What needs to be done: Only the lines from the one that includes "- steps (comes" through the last line below belong in the reply, copied exactly and without pictures.

══ Data block

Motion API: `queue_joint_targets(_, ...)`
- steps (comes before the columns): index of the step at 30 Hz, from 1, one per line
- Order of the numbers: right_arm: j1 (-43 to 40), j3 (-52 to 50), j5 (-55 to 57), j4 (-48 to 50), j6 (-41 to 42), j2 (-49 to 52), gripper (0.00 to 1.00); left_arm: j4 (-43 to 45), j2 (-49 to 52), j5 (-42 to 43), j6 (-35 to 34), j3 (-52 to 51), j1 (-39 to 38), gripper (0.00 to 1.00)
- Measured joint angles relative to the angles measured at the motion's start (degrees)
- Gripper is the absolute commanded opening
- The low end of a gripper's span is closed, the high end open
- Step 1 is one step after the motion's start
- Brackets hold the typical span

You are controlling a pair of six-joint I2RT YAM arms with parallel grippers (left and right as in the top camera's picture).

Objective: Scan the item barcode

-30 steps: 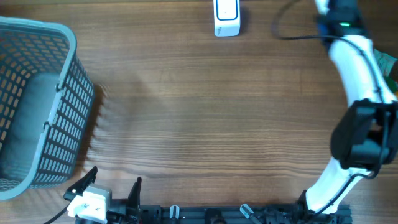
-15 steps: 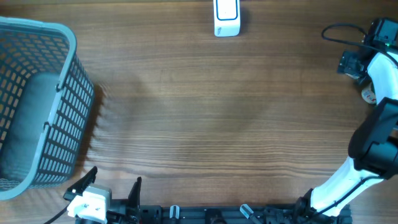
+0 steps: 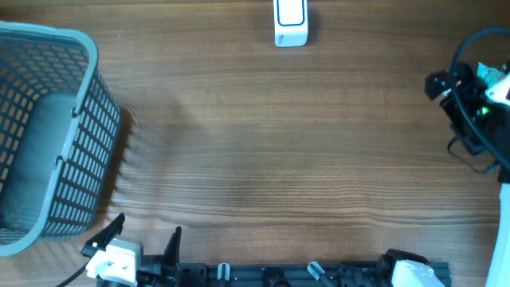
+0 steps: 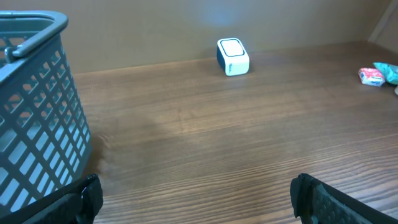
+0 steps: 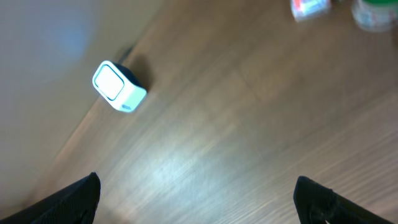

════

Reply:
- steps (comes before the columns): index of the step at 30 Hz, from 1, one per line
- Order of the numbers: right_arm: j1 (-43 to 40), j3 (-52 to 50), j5 (-55 to 57), j4 (-48 to 50), j6 (-41 to 42), j2 (-49 to 52), gripper (0.00 to 1.00); left_arm: j4 (-43 to 45), j2 (-49 to 52), j5 (-42 to 43), j6 (-35 to 34), j3 (-52 to 51), j1 (-39 to 38), gripper (0.00 to 1.00)
- Measured joint angles relative to the angles measured at the motion's start (degrees)
- Gripper is the absolute commanded opening
- The low end of a gripper's span is closed, the high end open
- Step 1 is one step after the motion's start
- Brackets hold the typical span

You are controlling a pair of six-joint I2RT YAM arms with parallel grippers (left and right as in the top camera's picture).

Objective: Scan the item barcode

-30 steps: 
-15 steps: 
+0 steps: 
+0 steps: 
+0 steps: 

What was asked now has a complete answer.